Fit single ARIMA/ARMA model to multiple independent time series

Question

I have approximately 1000 different time series each with a single variable, of length ranging from 5 to 500 periods. They are all independent of each other, and each series can be treated as being generated from the same series generator. The series are stationary. Another way of describing the multiple time series is that they are like a single time series that has "restarted" 1000 times after some number of periods.

How can I fit a single ARIMA model to the entire set of time series?

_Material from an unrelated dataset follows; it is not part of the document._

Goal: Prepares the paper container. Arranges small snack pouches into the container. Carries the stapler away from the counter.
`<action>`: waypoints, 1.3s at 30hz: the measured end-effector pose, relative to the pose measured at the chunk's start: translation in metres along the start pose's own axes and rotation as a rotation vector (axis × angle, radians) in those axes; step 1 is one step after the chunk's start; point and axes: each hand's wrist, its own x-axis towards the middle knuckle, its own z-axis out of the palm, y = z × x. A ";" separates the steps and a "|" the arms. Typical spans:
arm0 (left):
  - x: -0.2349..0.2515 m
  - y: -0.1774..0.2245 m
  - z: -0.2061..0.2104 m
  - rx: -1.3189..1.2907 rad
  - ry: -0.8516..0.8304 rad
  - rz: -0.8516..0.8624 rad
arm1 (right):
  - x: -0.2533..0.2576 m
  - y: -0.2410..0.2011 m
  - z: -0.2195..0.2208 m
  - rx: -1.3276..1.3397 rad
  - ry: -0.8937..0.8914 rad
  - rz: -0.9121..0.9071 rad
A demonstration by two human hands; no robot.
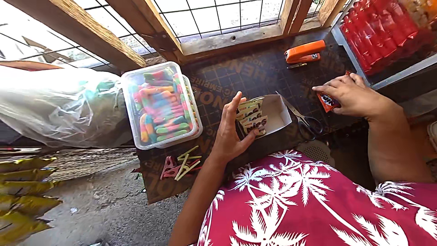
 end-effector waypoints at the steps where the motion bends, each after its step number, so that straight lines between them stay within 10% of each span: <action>1: -0.001 -0.001 0.000 0.010 0.024 0.023 | 0.006 0.000 -0.005 -0.016 -0.007 -0.013; 11: -0.001 -0.001 -0.003 0.125 0.082 0.160 | 0.047 -0.007 -0.024 0.250 0.010 -0.205; 21: 0.000 0.001 -0.001 0.098 0.084 0.157 | 0.038 -0.060 -0.055 0.692 0.503 -0.496; 39: 0.000 0.002 -0.002 0.125 0.075 0.151 | 0.053 -0.131 -0.011 0.184 0.448 -0.482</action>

A previous answer here (Estimating same model over multiple time series) suggests concatenating all the time series with padding in-between to wash out serial correlations. That works okay, but even with large padding the correlations remain and affect the fit and predictions. That is to say, The effect of shocks and the resulting errors in the previous time series is carried through the padding to the next time series - the predicted "starting" value of each time series is not a constant.

Thank you!

What do you mean "the correlations remain and affect the fit and predictions?" — jbowman, Jan 11 '23 at 22:00
The effect of shocks and the resulting errors in the previous time series is carried through the padding to the next time series - the predicted "starting" value of each time series is not a constant. — Albeit, Jan 11 '23 at 22:06
No, not really, not if the padding is sufficiently long, which typically isn't all that long. For example, to be very simplistic about it, if you have an ARMA(1,1) model with an AR coefficient of 0.5, a padding of eight periods pretty much wipes out the effect (the MA term stops having an effect with a padding of one period.) — jbowman, Jan 11 '23 at 22:32
You can also discard the short time series from your analysis - a time series of length 5 will contribute essentially nothing when you have other series of 100x the length and many hundreds of series besides. I'd probably start with the longest series and count observations from longest to shortest until I have maybe 95% or 99% of all the data, and toss out the remaining (shortest) series. After all, if you average even 50 data points per series, 50,000 total observations is a lot!! — jbowman, Jan 11 '23 at 22:35
Appreciate the help jbowman! Removing the shortest series is a good idea. However, the best fit is about an ARMA(1,4) model, and even with 50 periods of padding there is significant effects bleeding into the next series. (With a sigma2 of 25, the AR coefficient is 0.99, and the "starting" values predicted range from 25 - 33, so the effects are really hanging around). Given the magnitude of the AR coefficient, I guess that is expected - is there anything else I can do? — Albeit, Jan 12 '23 at 02:43
If the AR coefficient is 0.99, maybe you should try first differencing it, and the AR coefficient should disappear - or get a lot smaller, in the worst case. — jbowman, Jan 12 '23 at 03:07
Since the series are independent, the log-likelihood is the sum of the log-likelihoods, and these are evaluated in linear time w.r.t. the number of observations. If a Kalman Filter is used, it is equivalent to run the KF on each series or running it on the concatenated series, provided that the distribution of the state is reinitialized at each jump from one series to the following one. — Yves, Jan 13 '23 at 08:06

jbowman · Answer 1 · 2023-01-13T16:09:52.683

Given that you have an estimated AR coefficient of 0.99, I doubt that your series is really stationary. Be that as it may, you can simplify your problem considerably simply by differencing, then estimating the differenced model. auto.arima in R's forecast package may even do this for you!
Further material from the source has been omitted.